▶ **What is needed**
Below are some entries; set them all down exactly.

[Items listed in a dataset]
==================================================

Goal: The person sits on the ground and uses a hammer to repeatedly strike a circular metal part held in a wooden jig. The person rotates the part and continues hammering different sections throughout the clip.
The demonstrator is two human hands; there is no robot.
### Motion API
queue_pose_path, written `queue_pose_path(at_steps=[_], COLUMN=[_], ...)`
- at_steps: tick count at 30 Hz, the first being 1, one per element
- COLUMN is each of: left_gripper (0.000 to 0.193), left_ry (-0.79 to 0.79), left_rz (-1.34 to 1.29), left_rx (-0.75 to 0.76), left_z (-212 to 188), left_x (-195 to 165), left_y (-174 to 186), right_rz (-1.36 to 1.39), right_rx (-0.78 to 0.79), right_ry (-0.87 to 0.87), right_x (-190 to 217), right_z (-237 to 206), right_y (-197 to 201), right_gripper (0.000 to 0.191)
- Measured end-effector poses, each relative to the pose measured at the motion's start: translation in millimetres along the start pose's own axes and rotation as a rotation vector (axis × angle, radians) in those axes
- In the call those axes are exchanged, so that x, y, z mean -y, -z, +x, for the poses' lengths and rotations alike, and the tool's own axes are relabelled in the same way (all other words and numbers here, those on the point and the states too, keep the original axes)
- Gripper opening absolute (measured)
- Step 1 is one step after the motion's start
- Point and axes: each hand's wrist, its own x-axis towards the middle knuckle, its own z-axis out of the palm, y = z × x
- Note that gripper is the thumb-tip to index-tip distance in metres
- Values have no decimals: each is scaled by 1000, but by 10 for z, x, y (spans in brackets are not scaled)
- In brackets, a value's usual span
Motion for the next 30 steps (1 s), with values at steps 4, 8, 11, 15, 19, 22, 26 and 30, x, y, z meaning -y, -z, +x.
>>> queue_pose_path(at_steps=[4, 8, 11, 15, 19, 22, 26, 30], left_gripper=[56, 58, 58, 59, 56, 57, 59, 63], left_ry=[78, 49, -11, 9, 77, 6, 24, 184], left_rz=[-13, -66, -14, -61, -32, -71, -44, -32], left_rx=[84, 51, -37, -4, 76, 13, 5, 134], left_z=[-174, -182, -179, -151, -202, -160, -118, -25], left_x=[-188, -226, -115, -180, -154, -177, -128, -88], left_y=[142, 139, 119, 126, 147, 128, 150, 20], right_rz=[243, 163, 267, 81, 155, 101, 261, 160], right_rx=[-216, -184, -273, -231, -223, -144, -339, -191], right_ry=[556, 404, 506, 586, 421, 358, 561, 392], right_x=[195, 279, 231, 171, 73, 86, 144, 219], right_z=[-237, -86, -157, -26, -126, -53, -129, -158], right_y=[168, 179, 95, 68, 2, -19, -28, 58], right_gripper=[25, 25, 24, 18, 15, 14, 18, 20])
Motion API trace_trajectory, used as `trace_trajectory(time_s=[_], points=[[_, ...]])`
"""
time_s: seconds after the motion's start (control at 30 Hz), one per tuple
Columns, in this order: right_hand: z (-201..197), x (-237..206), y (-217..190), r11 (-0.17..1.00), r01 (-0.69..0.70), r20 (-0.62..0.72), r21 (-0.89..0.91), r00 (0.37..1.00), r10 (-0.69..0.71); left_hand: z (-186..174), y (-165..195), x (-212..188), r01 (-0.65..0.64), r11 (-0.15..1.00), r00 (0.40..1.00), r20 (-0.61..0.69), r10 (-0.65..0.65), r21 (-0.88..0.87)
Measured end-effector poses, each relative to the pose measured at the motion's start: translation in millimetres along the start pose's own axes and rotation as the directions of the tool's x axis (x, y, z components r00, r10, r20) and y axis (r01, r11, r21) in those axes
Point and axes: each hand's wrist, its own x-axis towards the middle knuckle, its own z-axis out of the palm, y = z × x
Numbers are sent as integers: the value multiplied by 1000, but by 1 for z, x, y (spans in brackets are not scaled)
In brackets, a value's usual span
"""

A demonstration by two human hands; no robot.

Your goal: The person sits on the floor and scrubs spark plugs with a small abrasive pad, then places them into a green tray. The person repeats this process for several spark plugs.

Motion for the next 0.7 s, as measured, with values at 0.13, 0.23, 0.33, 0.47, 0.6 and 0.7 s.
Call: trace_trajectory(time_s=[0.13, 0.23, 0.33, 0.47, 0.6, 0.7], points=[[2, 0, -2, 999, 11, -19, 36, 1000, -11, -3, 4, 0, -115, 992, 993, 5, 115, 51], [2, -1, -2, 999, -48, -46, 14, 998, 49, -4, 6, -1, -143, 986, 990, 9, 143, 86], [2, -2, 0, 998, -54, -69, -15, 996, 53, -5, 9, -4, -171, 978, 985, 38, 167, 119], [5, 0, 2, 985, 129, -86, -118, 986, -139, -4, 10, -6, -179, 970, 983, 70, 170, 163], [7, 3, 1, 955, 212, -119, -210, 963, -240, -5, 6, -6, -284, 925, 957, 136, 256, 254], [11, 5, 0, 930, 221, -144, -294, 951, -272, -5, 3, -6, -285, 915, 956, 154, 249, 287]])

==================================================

▶ **Solved exercise**
Goal: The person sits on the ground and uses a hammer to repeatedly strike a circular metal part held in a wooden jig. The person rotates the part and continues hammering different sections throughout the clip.
The demonstrator is two human hands; there is no robot.
### Motion API
queue_pose_path, written `queue_pose_path(at_steps=[_], COLUMN=[_], ...)`
- at_steps: tick count at 30 Hz, the first being 1, one per element
- COLUMN is each of: left_gripper (0.000 to 0.193), left_ry (-0.79 to 0.79), left_rz (-1.34 to 1.29), left_rx (-0.75 to 0.76), left_z (-212 to 188), left_x (-195 to 165), left_y (-174 to 186), right_rz (-1.36 to 1.39), right_rx (-0.78 to 0.79), right_ry (-0.87 to 0.87), right_x (-190 to 217), right_z (-237 to 206), right_y (-197 to 201), right_gripper (0.000 to 0.191)
- Measured end-effector poses, each relative to the pose measured at the motion's start: translation in millimetres along the start pose's own axes and rotation as a rotation vector (axis × angle, radians) in those axes
- In the call those axes are exchanged, so that x, y, z mean -y, -z, +x, for the poses' lengths and rotations alike, and the tool's own axes are relabelled in the same way (all other words and numbers here, those on the point and the states too, keep the original axes)
- Gripper opening absolute (measured)
- Step 1 is one step after the motion's start
- Point and axes: each hand's wrist, its own x-axis towards the middle knuckle, its own z-axis out of the palm, y = z × x
- Note that gripper is the thumb-tip to index-tip distance in metres
- Values have no decimals: each is scaled by 1000, but by 10 for z, x, y (spans in brackets are not scaled)
- In brackets, a value's usual span
Motion for the next 30 steps (1 s), with values at steps 4, 8, 11, 15, 19, 22, 26 and 30, x, y, z meaning -y, -z, +x.
>>> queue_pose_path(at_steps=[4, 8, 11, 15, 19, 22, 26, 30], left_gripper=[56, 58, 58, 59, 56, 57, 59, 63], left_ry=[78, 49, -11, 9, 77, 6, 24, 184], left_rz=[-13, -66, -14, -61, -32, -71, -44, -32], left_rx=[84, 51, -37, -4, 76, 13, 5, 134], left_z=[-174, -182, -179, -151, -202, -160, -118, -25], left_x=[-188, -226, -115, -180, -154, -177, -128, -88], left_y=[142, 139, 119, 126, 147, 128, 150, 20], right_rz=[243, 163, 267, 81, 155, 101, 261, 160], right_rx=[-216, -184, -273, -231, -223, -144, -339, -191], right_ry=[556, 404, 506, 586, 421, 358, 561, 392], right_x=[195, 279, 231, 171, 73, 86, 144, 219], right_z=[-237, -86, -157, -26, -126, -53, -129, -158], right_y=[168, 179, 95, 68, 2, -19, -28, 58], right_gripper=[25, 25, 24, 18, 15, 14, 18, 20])
Motion API trace_trajectory, used as `trace_trajectory(time_s=[_], points=[[_, ...]])`
"""
time_s: seconds after the motion's start (control at 30 Hz), one per tuple
Columns, in this order: right_hand: z (-201..197), x (-237..206), y (-217..190), r11 (-0.17..1.00), r01 (-0.69..0.70), r20 (-0.62..0.72), r21 (-0.89..0.91), r00 (0.37..1.00), r10 (-0.69..0.71); left_hand: z (-186..174), y (-165..195), x (-212..188), r01 (-0.65..0.64), r11 (-0.15..1.00), r00 (0.40..1.00), r20 (-0.61..0.69), r10 (-0.65..0.65), r21 (-0.88..0.87)
Measured end-effector poses, each relative to the pose measured at the motion's start: translation in millimetres along the start pose's own axes and rotation as the directions of the tool's x axis (x, y, z components r00, r10, r20) and y axis (r01, r11, r21) in those axes
Point and axes: each hand's wrist, its own x-axis towards the middle knuckle, its own z-axis out of the palm, y = z × x
Numbers are sent as integers: the value multiplied by 1000, but by 1 for z, x, y (spans in brackets are not scaled)
In brackets, a value's usual span
"""

A demonstration by two human hands; no robot.

Your goal: The person sits on the floor and scrubs spark plugs with a small abrasive pad, then places them into a green tray. The person repeats this process for several spark plugs.

Motion for the next 0.7 s, as measured, with values at 0.13, 0.23, 0.33, 0.47, 0.6 and 0.7 s.
Call: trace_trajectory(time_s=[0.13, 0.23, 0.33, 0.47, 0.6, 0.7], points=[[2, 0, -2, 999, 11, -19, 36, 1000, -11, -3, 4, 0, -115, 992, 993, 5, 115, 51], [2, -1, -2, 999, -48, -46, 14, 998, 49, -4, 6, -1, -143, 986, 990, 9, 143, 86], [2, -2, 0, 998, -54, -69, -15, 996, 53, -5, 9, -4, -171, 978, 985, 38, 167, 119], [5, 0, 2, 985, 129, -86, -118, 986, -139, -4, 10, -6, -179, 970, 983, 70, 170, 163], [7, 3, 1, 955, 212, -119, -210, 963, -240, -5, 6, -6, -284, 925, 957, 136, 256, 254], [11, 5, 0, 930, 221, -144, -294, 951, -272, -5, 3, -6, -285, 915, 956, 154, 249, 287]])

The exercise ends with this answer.